[Items from a dataset]
-------
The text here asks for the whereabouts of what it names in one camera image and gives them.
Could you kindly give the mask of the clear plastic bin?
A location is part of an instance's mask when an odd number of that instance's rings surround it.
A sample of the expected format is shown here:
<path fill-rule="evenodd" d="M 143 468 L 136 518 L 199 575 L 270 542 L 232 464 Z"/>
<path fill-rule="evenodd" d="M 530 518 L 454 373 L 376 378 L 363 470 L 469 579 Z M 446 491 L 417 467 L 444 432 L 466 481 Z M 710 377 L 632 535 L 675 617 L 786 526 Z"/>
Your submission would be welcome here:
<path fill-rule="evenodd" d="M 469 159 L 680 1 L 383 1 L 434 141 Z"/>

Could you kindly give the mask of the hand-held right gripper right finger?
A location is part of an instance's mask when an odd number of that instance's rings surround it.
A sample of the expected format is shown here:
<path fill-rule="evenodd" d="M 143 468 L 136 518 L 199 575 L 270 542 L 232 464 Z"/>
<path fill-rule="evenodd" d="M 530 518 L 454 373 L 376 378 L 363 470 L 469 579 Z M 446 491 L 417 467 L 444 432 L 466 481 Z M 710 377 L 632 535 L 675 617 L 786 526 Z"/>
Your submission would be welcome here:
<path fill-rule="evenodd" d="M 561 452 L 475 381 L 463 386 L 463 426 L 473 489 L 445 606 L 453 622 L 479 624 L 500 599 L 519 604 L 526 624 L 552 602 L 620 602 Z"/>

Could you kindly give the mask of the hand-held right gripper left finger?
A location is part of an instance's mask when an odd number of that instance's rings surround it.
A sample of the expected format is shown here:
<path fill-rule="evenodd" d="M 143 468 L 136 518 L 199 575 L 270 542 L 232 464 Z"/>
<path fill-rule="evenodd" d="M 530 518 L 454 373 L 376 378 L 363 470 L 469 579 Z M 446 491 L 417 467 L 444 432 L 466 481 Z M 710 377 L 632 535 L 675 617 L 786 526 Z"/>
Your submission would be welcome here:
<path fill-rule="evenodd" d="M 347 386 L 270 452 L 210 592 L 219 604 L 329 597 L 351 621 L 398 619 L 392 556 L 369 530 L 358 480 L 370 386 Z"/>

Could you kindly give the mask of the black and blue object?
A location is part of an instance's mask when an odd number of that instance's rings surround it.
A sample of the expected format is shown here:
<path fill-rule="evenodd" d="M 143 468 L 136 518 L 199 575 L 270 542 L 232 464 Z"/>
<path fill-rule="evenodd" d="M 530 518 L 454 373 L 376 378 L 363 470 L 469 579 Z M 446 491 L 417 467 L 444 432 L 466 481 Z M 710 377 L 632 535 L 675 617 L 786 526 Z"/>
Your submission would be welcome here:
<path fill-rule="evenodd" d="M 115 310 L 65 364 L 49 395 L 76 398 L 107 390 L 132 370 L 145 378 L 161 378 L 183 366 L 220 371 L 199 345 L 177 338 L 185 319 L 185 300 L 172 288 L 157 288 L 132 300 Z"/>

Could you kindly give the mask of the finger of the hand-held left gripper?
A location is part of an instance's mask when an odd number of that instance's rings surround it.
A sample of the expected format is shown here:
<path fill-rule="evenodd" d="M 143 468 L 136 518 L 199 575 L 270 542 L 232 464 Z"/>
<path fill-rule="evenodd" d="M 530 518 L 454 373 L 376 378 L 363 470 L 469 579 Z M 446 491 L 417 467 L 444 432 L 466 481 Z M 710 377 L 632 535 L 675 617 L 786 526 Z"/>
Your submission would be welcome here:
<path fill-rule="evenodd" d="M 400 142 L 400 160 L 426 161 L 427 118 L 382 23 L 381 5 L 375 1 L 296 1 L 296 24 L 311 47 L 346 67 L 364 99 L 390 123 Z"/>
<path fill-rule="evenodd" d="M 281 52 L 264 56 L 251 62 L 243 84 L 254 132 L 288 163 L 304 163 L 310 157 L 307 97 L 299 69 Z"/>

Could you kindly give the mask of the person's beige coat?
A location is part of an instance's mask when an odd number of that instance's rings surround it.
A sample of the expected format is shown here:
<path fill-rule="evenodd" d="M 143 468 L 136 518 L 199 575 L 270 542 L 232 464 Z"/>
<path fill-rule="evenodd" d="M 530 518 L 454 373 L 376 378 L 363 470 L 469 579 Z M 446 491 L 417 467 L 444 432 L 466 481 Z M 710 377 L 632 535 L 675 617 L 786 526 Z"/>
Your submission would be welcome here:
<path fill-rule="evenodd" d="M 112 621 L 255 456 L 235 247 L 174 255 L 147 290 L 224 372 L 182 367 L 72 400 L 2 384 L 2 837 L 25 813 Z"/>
-------
**WHAT YOU WILL DO:** What is needed is the number of lines in these entries that include the word "held"; please give it alone.

**REPLY TO THE EXERCISE:** 3